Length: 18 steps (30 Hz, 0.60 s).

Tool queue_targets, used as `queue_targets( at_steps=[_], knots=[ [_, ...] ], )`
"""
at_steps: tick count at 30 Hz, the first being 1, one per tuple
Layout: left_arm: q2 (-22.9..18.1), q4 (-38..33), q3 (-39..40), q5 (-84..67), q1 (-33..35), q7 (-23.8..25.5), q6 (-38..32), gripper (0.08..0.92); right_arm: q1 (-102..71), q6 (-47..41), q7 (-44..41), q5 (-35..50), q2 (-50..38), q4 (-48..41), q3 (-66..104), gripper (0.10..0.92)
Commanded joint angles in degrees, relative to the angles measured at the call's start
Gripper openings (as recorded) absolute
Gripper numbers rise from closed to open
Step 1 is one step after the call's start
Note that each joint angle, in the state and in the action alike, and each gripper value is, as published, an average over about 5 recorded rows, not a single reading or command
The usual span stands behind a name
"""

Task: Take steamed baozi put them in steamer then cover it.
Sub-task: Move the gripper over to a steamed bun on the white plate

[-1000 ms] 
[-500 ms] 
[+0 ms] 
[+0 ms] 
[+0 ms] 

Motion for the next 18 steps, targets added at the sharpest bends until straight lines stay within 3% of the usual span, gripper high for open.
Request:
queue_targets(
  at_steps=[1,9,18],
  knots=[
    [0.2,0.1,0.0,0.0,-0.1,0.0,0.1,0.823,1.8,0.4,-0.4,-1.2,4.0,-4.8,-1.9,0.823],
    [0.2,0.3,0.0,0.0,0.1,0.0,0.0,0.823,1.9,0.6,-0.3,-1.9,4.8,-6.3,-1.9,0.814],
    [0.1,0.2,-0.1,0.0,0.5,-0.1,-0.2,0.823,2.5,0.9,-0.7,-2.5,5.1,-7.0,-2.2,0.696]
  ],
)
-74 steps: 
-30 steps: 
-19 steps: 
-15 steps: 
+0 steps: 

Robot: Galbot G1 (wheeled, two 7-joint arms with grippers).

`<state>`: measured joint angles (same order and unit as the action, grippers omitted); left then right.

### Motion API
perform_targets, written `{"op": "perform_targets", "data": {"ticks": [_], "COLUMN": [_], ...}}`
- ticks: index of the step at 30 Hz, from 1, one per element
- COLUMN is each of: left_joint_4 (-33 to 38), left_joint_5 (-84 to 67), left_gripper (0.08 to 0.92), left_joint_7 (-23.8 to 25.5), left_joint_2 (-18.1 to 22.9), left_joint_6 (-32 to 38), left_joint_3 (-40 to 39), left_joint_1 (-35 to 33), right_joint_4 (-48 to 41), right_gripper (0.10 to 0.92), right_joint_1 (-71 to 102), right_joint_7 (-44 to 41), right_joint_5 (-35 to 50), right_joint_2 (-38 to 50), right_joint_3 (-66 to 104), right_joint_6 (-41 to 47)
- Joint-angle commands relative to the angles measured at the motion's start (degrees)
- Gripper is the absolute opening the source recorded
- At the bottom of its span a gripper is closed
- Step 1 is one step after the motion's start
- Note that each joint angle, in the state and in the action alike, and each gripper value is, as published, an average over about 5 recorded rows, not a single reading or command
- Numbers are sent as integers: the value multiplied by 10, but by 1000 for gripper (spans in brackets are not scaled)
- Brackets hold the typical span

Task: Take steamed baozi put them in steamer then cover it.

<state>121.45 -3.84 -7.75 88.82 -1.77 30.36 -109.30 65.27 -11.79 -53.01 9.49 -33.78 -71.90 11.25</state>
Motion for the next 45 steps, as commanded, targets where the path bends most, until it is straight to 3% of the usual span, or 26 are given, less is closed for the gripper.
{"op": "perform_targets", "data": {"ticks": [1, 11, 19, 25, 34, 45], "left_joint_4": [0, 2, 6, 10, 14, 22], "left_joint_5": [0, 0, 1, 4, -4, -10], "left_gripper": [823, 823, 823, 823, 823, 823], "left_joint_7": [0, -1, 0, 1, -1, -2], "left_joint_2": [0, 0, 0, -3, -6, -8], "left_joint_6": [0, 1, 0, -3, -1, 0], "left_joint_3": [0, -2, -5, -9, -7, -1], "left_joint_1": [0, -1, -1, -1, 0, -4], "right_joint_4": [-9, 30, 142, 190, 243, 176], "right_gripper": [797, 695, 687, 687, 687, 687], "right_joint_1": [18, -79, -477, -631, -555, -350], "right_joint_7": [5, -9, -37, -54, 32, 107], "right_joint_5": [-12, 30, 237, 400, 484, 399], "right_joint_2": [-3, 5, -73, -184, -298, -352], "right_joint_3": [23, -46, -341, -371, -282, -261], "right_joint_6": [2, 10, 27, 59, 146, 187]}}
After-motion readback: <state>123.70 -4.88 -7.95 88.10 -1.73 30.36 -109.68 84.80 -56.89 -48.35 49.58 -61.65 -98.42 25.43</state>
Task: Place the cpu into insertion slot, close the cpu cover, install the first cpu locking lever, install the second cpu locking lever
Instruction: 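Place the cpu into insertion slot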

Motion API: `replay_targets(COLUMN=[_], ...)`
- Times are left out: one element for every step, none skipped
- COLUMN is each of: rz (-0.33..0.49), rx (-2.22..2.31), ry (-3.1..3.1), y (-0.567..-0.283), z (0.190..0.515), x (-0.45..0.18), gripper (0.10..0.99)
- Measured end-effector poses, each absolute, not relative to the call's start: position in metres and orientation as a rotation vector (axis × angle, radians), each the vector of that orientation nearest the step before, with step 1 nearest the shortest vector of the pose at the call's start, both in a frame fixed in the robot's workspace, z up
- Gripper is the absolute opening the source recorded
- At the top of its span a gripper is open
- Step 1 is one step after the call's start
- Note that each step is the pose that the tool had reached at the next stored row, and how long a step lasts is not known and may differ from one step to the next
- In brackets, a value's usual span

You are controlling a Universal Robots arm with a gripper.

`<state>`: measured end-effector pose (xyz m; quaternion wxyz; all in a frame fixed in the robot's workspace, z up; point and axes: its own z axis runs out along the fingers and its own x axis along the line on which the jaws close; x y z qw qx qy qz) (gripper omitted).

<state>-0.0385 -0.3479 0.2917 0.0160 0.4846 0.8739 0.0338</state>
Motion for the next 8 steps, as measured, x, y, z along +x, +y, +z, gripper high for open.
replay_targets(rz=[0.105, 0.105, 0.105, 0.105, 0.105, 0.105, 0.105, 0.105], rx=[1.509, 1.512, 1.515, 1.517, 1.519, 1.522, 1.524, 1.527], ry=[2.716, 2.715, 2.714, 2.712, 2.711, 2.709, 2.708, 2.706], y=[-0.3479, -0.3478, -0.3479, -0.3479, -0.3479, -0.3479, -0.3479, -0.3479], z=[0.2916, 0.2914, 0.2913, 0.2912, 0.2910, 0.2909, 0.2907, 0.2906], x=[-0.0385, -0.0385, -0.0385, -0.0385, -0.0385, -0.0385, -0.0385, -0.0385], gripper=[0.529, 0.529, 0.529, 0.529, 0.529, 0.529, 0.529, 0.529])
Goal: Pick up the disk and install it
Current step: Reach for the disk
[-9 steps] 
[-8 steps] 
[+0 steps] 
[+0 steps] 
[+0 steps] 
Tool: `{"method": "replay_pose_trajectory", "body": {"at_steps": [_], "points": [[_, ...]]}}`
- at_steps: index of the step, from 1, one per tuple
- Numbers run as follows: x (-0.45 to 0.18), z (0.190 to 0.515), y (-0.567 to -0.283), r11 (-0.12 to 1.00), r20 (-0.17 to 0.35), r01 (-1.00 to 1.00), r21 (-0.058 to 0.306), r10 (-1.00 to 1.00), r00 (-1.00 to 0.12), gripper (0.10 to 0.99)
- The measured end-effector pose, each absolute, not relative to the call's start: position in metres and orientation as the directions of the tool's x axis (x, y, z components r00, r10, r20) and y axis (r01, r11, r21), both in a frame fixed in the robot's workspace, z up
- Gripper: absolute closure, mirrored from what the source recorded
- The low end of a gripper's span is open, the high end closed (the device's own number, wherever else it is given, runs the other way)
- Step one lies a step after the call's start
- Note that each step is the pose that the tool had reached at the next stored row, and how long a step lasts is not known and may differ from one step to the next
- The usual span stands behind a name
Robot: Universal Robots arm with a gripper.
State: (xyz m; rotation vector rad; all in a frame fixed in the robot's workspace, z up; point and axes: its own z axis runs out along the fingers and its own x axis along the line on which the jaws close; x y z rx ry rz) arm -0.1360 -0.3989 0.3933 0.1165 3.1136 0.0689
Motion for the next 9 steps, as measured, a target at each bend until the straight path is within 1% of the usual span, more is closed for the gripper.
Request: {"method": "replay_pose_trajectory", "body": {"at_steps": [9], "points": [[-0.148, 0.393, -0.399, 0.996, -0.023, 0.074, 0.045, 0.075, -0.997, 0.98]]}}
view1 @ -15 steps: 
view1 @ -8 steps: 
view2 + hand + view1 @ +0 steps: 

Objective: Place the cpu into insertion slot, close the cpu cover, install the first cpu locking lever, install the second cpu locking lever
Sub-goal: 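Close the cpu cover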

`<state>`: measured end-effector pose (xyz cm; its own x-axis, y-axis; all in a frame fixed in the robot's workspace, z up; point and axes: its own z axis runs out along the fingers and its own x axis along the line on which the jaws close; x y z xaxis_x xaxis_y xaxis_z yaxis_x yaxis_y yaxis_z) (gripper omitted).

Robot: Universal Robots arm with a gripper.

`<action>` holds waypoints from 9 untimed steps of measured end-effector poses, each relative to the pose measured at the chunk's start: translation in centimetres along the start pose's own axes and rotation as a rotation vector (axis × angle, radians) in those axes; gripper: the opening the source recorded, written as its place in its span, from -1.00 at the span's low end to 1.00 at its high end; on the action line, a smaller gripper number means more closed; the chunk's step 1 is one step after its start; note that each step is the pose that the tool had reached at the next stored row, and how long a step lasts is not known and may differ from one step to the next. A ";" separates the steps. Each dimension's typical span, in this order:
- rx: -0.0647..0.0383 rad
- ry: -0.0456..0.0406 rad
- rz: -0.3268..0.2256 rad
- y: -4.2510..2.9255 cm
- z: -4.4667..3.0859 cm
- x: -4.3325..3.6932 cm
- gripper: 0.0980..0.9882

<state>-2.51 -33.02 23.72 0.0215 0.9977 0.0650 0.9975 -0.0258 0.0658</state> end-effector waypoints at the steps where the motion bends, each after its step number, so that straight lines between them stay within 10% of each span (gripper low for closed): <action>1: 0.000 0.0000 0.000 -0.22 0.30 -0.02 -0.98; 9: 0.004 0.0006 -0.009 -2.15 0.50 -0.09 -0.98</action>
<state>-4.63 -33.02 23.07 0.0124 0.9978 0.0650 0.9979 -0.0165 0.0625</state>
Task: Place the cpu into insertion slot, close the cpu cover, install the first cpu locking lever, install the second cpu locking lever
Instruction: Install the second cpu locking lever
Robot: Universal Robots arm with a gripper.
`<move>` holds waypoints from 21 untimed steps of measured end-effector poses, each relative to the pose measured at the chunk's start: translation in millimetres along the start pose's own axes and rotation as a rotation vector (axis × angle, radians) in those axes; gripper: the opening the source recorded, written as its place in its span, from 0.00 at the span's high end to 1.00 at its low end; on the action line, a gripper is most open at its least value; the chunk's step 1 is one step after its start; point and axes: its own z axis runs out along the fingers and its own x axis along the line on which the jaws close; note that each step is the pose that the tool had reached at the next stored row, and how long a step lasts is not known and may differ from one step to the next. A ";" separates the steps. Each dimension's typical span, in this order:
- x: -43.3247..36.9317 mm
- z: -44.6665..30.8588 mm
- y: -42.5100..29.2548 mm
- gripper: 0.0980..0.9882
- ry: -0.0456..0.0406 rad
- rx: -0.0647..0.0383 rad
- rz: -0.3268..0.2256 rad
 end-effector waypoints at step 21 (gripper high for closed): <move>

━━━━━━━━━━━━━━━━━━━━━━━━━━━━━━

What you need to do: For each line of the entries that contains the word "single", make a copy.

The completed task:
Note that each joint angle, in the state and in the action alike, and each gripper value is, as published, an average over about 5 recorded rows, not a single reading or command
- Note that each joint angle, in the state and in the action alike, and each gripper value is, as published, an average over about 5 recorded rows, not a single reading or command

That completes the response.